Universal Production Music
- Formerly: BMG Zomba Production Music (2003–2007) (rest of the world) Universal Publishing Production Music (2007–2017) (rest of the world) Killer Tracks (1989–2019) (in the United States and Canada) Kapagama (1996–2021) (in France and Germany)
- Company type: Subsidiary
- Industry: Record Company
- Founded: 1989; 37 years ago
- Headquarters: United States
- Parent: Universal Music Publishing Group
- Website: www.universalproductionmusic.com

= Universal Production Music =

American production music company

Universal Production Music (UPM), formerly known as Killer Tracks, is a company that produces and licenses production music for use in film, television, advertising and interactive media. The company was founded in Hollywood, California, in 1989 with an original catalog of 30 CDs. Today, the UPM's catalog contains over 2,000 CDs of music from 21 global libraries including Atmosphere, Killer Tracks, Koka, Match, and Network Music.
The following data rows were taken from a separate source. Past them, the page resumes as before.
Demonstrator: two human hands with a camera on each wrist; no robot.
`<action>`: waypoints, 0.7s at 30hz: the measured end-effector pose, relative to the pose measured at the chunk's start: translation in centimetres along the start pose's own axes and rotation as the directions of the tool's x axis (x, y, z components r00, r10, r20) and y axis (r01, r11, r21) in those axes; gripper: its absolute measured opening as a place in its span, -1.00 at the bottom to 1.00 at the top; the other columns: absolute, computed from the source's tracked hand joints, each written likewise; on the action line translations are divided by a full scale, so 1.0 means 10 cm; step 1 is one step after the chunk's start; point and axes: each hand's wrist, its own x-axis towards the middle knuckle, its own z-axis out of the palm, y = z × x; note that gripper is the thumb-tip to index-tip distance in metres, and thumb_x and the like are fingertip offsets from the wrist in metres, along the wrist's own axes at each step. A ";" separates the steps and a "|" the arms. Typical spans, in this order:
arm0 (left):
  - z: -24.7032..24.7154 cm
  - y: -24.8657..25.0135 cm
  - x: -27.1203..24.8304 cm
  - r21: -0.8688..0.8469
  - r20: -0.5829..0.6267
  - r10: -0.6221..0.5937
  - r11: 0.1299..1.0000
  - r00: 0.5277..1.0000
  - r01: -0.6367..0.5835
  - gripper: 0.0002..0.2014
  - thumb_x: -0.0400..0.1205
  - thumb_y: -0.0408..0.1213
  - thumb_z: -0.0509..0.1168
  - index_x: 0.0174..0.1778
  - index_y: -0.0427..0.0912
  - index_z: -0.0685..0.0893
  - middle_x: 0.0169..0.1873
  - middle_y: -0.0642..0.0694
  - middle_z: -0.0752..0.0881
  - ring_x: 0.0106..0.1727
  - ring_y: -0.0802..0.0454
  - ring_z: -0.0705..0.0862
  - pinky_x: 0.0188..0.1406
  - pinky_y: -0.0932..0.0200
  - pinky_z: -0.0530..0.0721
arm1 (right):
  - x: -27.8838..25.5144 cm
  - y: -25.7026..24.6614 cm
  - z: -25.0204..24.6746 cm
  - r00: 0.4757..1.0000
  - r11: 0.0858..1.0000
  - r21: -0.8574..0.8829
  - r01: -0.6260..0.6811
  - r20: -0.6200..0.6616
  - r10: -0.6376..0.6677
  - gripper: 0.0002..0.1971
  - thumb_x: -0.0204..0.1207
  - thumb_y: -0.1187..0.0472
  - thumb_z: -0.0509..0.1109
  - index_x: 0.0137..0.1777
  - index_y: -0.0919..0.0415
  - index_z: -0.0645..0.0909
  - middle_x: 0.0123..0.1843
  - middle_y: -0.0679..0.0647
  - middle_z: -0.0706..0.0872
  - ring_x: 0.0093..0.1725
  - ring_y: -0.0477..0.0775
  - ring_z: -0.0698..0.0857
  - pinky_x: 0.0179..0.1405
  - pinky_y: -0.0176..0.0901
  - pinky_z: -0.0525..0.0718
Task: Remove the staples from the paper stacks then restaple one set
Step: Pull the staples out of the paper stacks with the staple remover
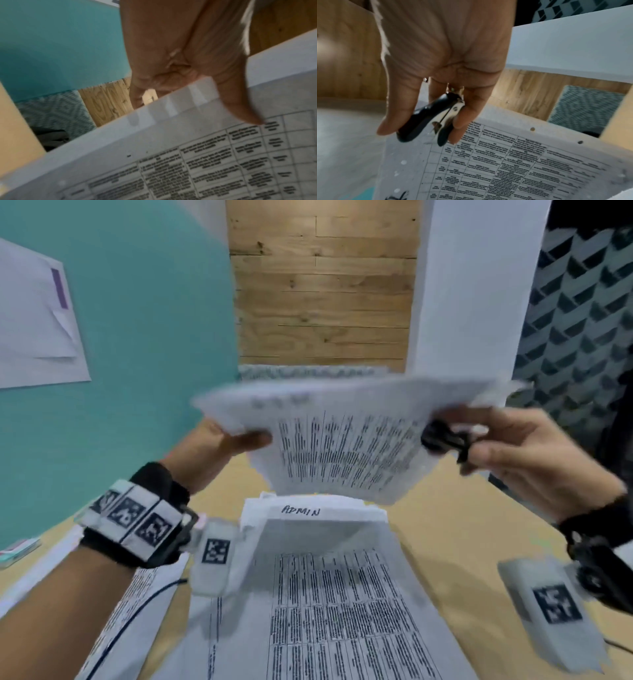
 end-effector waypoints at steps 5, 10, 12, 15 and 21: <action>0.04 -0.13 -0.17 -0.037 0.057 -0.143 0.989 0.988 0.146 -0.80 0.42 0.09 0.44 -0.12 0.15 0.83 -0.06 0.11 0.81 0.01 0.21 0.76 -0.06 0.40 0.66 | -0.22 0.22 0.03 0.974 0.975 0.039 -0.217 0.071 0.214 -0.32 -0.20 -0.15 0.75 0.01 0.02 0.80 -0.08 0.21 0.81 -0.17 0.04 0.75 -0.40 -0.32 0.65; 0.09 -0.09 -0.08 -0.039 -0.060 -0.074 0.997 0.995 0.071 -0.47 0.12 0.30 0.53 -0.21 -0.05 0.85 -0.15 -0.03 0.84 -0.14 0.09 0.80 -0.18 0.30 0.71 | -0.10 0.17 -0.03 0.958 0.951 0.111 -0.288 0.033 0.286 -0.29 -0.22 -0.15 0.75 0.00 0.10 0.80 -0.06 0.18 0.82 -0.15 0.01 0.79 -0.46 -0.33 0.64; 0.05 -0.11 -0.08 -0.022 -0.098 -0.099 0.995 0.990 0.097 -0.40 0.11 0.33 0.51 -0.25 -0.18 0.83 -0.22 -0.12 0.84 -0.22 0.01 0.80 -0.25 0.25 0.72 | -0.07 0.15 -0.04 0.955 0.947 0.118 -0.298 0.040 0.295 -0.29 -0.21 -0.16 0.75 0.01 0.11 0.80 -0.05 0.19 0.82 -0.15 0.01 0.80 -0.48 -0.33 0.64; -0.02 -0.21 -0.13 0.096 -0.060 -0.301 0.947 0.952 0.305 -0.26 0.04 0.39 0.51 -0.29 -0.30 0.74 -0.21 -0.23 0.77 -0.21 -0.15 0.73 -0.15 0.13 0.66 | -0.06 0.19 -0.01 0.936 0.927 0.129 -0.352 0.057 0.348 -0.30 -0.22 -0.16 0.76 -0.01 0.12 0.81 -0.04 0.21 0.82 -0.15 0.03 0.81 -0.50 -0.32 0.66; -0.08 0.00 -0.12 0.309 -0.154 -0.391 0.853 0.907 0.420 -0.01 -0.16 0.49 0.46 0.20 0.12 0.59 0.15 0.08 0.68 0.12 0.18 0.66 -0.04 0.21 0.54 | -0.12 0.36 0.10 0.891 0.886 0.093 -0.454 0.083 0.447 -0.29 -0.25 -0.20 0.74 -0.05 0.10 0.82 -0.04 0.21 0.82 -0.12 0.02 0.82 -0.52 -0.36 0.64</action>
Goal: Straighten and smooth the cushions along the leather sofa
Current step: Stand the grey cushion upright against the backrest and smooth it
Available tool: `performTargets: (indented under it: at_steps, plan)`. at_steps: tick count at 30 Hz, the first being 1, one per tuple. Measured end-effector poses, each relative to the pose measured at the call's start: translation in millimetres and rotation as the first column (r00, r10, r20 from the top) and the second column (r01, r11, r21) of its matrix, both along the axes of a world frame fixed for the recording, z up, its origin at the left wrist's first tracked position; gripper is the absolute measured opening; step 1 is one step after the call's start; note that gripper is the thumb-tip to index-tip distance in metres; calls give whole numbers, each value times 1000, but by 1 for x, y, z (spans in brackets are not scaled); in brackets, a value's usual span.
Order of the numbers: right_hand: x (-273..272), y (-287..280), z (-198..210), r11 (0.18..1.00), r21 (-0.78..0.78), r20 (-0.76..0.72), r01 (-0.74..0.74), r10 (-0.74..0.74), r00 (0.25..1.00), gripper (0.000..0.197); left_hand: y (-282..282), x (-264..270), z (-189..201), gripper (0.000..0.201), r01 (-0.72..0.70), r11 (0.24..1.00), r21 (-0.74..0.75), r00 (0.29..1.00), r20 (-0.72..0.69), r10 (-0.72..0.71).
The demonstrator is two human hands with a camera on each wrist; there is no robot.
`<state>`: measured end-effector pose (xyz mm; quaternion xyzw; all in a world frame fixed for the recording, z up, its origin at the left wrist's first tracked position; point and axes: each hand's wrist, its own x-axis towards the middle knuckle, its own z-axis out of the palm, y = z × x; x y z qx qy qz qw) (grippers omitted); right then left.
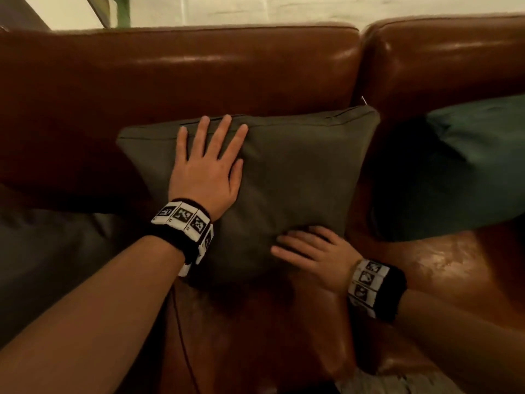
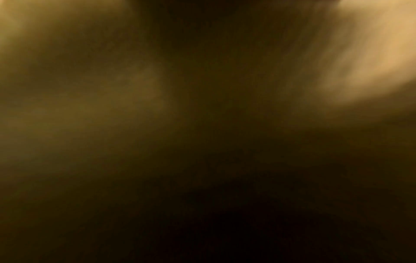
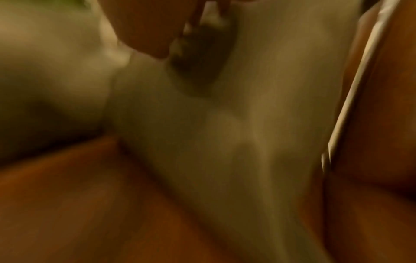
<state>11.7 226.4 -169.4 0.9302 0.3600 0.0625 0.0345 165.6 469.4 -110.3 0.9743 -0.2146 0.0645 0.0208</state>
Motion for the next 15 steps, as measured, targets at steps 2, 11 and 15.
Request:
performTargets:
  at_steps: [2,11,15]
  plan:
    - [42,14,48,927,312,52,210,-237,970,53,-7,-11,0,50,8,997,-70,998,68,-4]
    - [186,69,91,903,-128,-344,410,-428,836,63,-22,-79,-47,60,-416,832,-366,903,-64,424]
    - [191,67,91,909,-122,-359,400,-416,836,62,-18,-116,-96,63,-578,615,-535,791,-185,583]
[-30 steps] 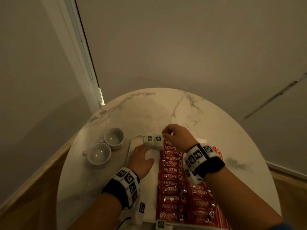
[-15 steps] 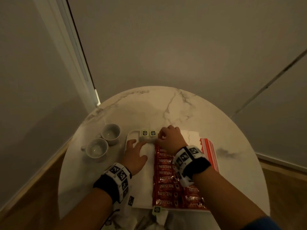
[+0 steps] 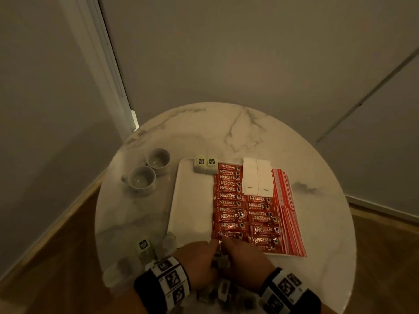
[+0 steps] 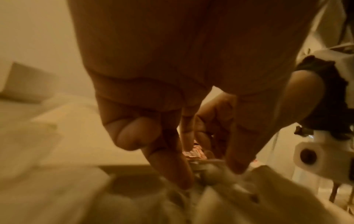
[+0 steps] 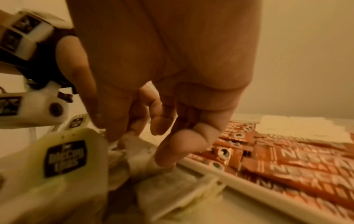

The company continues to expand its catalog by acquiring new music collections and by producing over 100 new CDs of music each year. (Universal Production Music, founded in 2003 as BMG Zomba Production Music, is a production music distributor that folded the recently acquired Zomba Production Music unit into BMG. In 2007, Universal Music Publishing acquired BMG Music Publishing and its production music library.)

In 2012, the company announced the Killer Tracks Artist Series which features original EPs of songs with lyrics from notable artists including Rev Theory and Alex Band, among others. Unlike the rest of the Killer Tracks catalog, which is intended primarily for business-to-business (B2B) licensing, the Artist Series EPs are also widely available to fans and the general public for purchase and streaming through popular digital platforms including iTunes and Spotify.

The Killer Tracks catalog also includes original production music from well-known artists, composers and producers including Chuck D, Lamont Dozier, Jim Brickman, and others.

The company is a wholly owned subsidiary of Universal Music Publishing Group. Until 2007, Killer Tracks was owned by production music division of BMG Music Publishing, which was sold alongside other operations of the company. On September 12, 2019, Killer Tracks rebranded as Universal Production Music.

Universal Production Music's US branch merged with FirstCom Music on July 12, 2021. As a result, FirstCom Music's catalogs are now available on Universal Production Music's website. In February 2022, Universal Production Music launched a new website called Usample. Through their labels, Bruton Vaults and Chappell Vaults, they have digitized two catalogs.